WHAT THE EXERCISE ASKS >>
In the entries that follow, the line with "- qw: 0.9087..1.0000" opens the range and the line with "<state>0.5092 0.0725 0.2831" closes it; repeat that range exactly, both lines included.

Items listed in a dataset
········

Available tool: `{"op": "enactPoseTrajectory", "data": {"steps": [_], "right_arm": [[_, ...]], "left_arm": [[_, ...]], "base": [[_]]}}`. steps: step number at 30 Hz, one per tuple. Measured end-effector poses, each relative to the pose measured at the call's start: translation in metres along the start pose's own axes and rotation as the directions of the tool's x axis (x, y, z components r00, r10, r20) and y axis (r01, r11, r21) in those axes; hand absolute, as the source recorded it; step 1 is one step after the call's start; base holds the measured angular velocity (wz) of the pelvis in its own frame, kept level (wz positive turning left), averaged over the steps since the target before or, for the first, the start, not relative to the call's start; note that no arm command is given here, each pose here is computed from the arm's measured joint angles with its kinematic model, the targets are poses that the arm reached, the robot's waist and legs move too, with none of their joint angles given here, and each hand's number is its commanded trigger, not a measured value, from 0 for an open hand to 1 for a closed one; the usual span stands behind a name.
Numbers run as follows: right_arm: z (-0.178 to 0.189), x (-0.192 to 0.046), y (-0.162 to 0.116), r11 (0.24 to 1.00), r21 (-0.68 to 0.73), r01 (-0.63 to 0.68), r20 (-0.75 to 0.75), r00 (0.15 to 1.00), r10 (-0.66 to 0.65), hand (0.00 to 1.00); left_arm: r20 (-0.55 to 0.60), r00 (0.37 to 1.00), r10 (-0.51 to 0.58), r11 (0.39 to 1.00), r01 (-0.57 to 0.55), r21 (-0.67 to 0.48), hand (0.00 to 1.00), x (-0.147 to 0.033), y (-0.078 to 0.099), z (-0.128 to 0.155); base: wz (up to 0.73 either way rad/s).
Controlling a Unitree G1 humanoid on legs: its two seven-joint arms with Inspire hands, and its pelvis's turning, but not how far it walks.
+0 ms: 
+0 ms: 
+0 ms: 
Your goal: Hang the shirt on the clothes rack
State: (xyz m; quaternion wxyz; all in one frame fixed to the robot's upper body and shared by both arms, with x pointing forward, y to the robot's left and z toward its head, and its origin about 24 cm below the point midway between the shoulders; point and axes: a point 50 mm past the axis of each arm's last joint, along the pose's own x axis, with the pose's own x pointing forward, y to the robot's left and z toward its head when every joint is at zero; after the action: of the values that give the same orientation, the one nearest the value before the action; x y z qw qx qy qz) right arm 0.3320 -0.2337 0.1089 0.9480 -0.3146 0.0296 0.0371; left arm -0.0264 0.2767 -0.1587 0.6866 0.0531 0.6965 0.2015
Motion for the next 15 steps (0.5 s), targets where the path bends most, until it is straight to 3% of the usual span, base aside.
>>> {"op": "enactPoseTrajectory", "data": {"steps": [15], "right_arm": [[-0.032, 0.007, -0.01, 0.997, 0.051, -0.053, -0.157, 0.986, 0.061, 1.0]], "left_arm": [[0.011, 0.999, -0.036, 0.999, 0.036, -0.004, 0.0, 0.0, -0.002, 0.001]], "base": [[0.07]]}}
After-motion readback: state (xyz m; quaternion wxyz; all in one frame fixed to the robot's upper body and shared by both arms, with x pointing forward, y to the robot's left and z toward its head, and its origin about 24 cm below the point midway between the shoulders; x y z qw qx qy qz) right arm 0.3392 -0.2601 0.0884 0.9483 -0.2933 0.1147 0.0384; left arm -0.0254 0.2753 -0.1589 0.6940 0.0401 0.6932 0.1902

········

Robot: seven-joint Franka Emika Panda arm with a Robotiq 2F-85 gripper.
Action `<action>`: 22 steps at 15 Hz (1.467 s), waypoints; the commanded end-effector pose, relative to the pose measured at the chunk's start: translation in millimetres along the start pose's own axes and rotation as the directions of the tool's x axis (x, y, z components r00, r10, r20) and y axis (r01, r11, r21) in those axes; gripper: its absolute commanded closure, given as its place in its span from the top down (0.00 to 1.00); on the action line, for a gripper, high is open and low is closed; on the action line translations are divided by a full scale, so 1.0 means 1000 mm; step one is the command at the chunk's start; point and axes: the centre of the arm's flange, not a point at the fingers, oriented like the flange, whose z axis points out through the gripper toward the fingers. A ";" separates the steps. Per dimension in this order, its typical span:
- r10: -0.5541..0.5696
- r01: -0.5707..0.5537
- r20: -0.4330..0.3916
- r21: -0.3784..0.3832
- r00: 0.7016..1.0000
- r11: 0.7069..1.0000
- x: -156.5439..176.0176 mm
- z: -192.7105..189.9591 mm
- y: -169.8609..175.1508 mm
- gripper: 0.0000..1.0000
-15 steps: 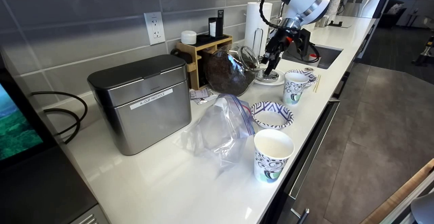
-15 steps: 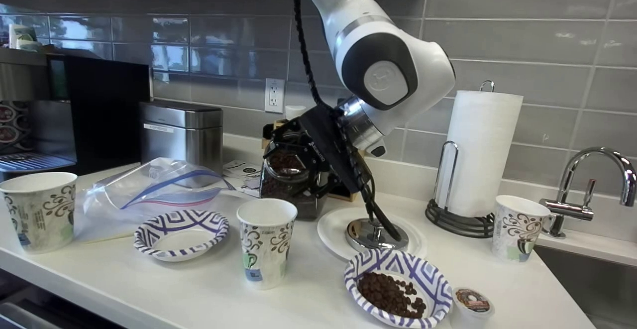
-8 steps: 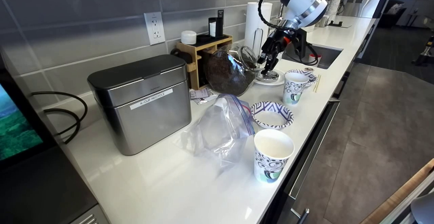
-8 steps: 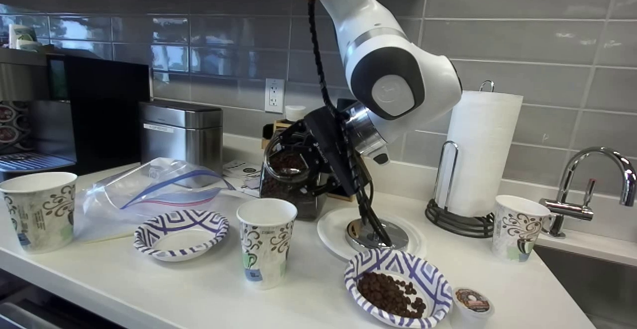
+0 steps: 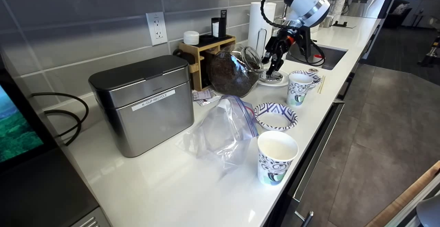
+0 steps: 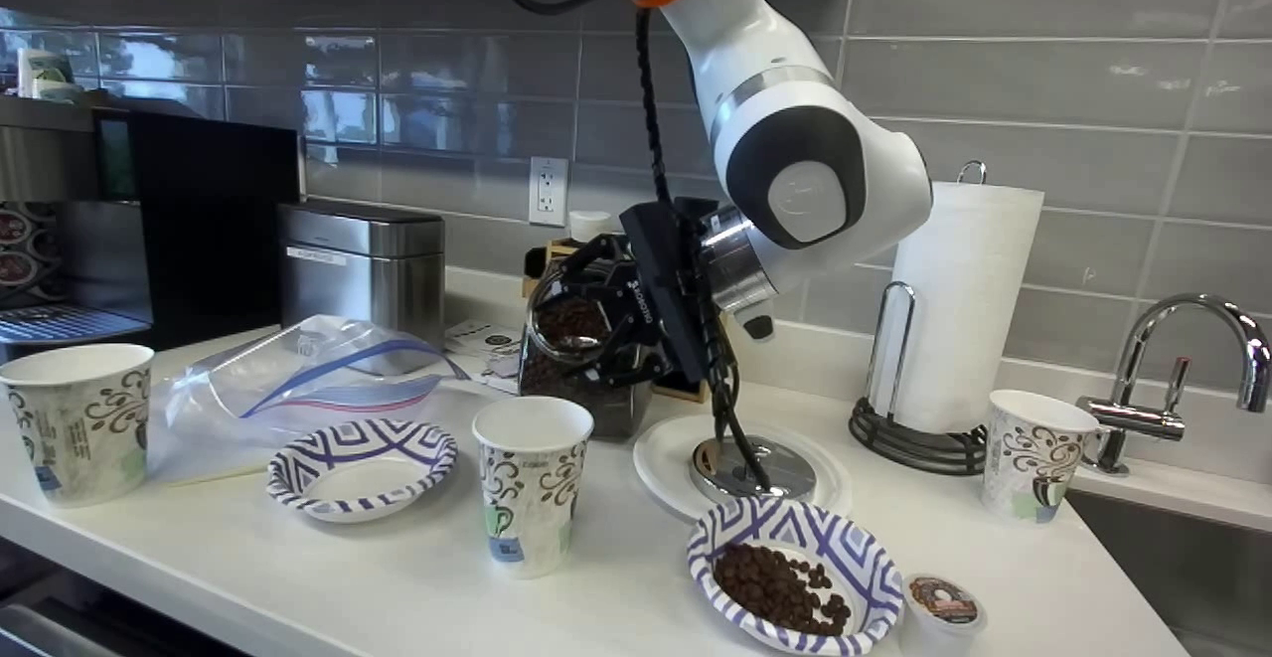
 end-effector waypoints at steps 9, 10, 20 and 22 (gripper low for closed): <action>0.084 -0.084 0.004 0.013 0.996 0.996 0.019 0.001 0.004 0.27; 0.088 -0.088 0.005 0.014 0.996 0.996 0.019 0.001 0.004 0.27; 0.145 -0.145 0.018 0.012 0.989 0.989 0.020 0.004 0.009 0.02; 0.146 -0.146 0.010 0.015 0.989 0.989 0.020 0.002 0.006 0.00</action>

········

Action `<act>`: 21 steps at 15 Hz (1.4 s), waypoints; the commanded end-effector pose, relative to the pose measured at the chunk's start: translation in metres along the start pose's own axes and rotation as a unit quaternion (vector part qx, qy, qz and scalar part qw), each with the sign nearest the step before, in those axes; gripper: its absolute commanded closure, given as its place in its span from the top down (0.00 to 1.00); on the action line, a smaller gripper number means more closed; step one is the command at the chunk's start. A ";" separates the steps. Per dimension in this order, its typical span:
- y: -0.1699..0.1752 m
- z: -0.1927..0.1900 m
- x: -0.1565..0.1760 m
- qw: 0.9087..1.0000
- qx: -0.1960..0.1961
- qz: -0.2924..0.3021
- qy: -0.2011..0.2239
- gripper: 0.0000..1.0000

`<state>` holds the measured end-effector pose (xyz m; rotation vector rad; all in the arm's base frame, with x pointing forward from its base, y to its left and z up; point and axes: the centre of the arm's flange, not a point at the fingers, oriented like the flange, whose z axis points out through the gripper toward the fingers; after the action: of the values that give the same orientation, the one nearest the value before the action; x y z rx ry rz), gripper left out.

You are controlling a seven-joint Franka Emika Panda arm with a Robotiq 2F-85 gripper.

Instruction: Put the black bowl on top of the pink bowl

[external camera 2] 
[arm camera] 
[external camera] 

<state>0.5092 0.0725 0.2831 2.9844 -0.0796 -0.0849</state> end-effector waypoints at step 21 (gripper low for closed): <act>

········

EXERCISE ANSWER >>
- qw: 0.9087..1.0000
- qx: -0.1960..0.1961
- qz: -0.2924..0.3021
- qy: -0.2011..0.2239
- gripper: 0.0000..1.0000

`<state>` holds the measured end-effector pose (xyz m; rotation vector rad; all in the arm's base frame, with x pointing forward from its base, y to its left and z up; point and axes: the centre of the arm's flange, not a point at the fingers, oriented like the flange, whose z axis points out through the gripper toward the fingers; after the action: of the values that give the same orientation, the one nearest the value before the action; x y z rx ry rz), gripper left out.

You are controlling a seven-joint Franka Emika Panda arm with a Robotiq 2F-85 gripper.

Instruction: Put the black bowl on top of the pink bowl

[external camera 2] 
[arm camera] 
[external camera] 

<state>0.5092 0.0725 0.2831 2.9844 -0.0796 -0.0849</state> end-effector waypoints at step 21 (gripper low for closed): <act>

The exercise requires no additional answer.